The number concentration of particles is given as #/cm3. For indoor air with PM1 where ultrafine particles (<1 μ m) are present, this sensor can measure particles between 0.3   μ m and 1 μ m with 10% concentration accuracy. If the number concentration is higher than 3000 #/cm3, the accuracy is not specified. In addition, the sensor operates at a uniform sampling rate of 1 ± 0.04 s. The accuracy of each SPS30 PM sensor depends on the calibration accuracy, which refers to the output deviation of an individual sensor compared to the average output of a group of sensors during calibration. Typically, this accuracy is affected by factors such as aerosol homogeneity, environmental conditions, sensor stability and the stability of the calibration reference. Therefore, accuracy is defined as the deviation of the output of an individual sensor from the average output of a batch of sensors within specified operating conditions such as 25 °C and nominal supply voltage, e.g., 5 V. For the present experiment, where PM1 aerosol particles were used, the sensor has a mass concentration accuracy of ±10 μ g/m3 and maximum long-term mass concentration precision limit drift of ±1.25 μ g/m3 per year with an operating condition of 0 to 100 μ g/m3 aerosol concentration. Overall, the DATIV system has the accuracy of the installed SPS30 sensors.
On the opposite side of the SPS30 air outlet, there are five single communication connectors, as shown in Figure 1c from pin 1∼5. Of these, 1, 2, 3 and 4 must be connected to the SBC GPIO, as shown in red in Figure 1e. The communication ports of the SPS30 (corresponding to the SBC GPIO number) correspond to 1. DC power connector for 5 V ± 10 % (4), 2. data receive pin (8), 3. transmit pin (10), 4. interface select (not connected to GPIO) and 5. ground/GND (6). To reduce the number of pins on the GPIO, the Universal Asynchronous Receiver/Transmitter (UART) protocol was used.
To provide the system with a portable power supply, as shown in Figure 1a, each system was equipped with an Ansmann Power Bank (Model: 1700-0114). This lithium polymer battery can deliver 3.7 V at 15 Ah, giving a capacity of 55.5 Wh [24]. This means that, depending on the capacity of the power supply, DATIV can be operated for several hours at a time.

2.2. Network Architecture

The network architecture as presented in Figure 2 consists of a router and a group of portable Raspberry Pis with a power supply that allows for non-stationary measurements.
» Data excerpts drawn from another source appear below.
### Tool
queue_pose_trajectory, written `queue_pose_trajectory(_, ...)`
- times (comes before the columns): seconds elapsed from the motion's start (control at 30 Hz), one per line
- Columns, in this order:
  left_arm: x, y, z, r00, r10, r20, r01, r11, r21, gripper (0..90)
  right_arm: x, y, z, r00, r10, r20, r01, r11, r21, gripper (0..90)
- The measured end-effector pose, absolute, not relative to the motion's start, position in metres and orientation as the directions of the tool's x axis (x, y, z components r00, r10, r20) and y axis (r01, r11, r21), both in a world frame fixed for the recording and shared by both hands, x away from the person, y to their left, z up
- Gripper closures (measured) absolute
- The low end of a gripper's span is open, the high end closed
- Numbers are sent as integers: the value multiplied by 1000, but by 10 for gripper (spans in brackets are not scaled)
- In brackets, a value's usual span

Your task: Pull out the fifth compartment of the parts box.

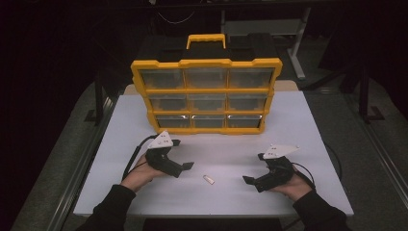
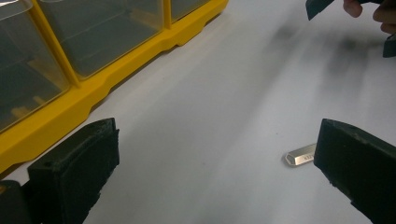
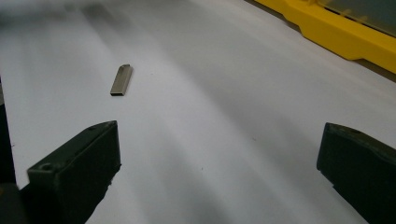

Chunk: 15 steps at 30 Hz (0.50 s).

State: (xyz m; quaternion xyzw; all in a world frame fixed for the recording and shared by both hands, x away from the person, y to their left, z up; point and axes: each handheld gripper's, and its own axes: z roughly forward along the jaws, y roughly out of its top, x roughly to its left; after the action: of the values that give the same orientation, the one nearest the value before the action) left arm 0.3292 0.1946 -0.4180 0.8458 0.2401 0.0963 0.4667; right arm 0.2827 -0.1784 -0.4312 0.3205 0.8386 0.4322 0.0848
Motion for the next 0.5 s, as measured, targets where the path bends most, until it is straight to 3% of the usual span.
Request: queue_pose_trajectory(0.5, 334, 186, -416, 872, 487, -51, 302, -453, 838, 0, 283, -178, -431, -780, 610, 139, 466, 418, 780, 0)
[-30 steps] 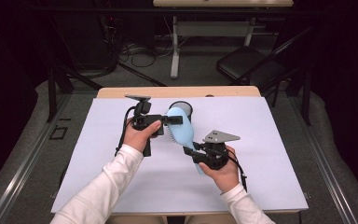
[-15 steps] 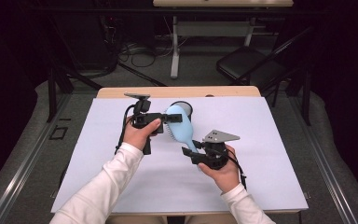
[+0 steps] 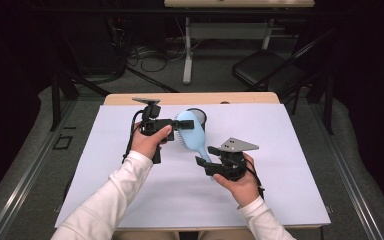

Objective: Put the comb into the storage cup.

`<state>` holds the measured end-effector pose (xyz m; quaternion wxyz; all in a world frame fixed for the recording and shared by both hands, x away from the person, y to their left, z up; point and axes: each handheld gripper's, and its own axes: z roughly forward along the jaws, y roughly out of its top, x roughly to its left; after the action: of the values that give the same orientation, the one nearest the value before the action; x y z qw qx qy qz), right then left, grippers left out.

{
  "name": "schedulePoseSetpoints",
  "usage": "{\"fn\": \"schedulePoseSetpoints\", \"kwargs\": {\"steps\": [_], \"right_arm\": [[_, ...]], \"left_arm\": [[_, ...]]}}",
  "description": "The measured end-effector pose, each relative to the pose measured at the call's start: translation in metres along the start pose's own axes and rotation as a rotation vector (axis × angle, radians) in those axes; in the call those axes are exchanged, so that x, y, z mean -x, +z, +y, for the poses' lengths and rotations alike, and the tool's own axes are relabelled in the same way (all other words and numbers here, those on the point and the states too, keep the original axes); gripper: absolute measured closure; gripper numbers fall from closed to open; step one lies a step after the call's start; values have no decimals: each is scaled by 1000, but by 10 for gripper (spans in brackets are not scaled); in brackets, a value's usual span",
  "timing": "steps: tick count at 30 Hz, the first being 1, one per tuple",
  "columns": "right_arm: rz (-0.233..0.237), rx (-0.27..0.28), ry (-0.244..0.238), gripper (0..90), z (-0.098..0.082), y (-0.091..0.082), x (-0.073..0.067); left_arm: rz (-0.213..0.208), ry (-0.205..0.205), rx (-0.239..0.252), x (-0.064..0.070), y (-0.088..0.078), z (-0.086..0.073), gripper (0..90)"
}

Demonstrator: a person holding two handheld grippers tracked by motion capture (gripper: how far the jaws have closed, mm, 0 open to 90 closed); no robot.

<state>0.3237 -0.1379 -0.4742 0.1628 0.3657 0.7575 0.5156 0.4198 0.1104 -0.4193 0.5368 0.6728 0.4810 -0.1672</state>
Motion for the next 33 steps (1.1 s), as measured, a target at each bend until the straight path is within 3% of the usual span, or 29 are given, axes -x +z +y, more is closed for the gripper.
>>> {"fn": "schedulePoseSetpoints", "kwargs": {"steps": [6,10,18,23,33], "right_arm": [[1,0,-2,415,2,-2,1],[-18,17,-37,417,3,-4,1],[-27,37,-60,404,7,-8,0],[-12,34,-60,388,9,-9,-2],[-27,28,-49,320,11,-11,-1]], "left_arm": [[11,0,11,0,-1,4,511],[14,-5,13,0,-2,6,511],[33,-4,20,2,-3,11,511],[43,8,19,1,-3,14,511],[64,31,39,2,-7,22,510]]}}
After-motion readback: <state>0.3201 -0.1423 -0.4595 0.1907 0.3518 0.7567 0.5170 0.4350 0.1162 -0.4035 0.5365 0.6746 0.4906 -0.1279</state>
Each Raspberry Pi is connected to an SPS30, which allows for communication via the UART protocol. The router acts as the central connectivity hub of the network and ensures that traffic is routed appropriately. Each measurement station has the capacity to act as a central station, enabling the transmission of messages to other units, allowing the operator to control multiple units simultaneously, initiate or terminate measurements and configure sensor parameters. In addition, each measurement unit can act as a broadcaster, initiating or terminating measurements and configuring sensor parameters. The existing version of the Raspberry Pi is capable of integrating both a camera and a particulate matter sensor. Each individual Raspberry Pi has the ability to process its collected data locally.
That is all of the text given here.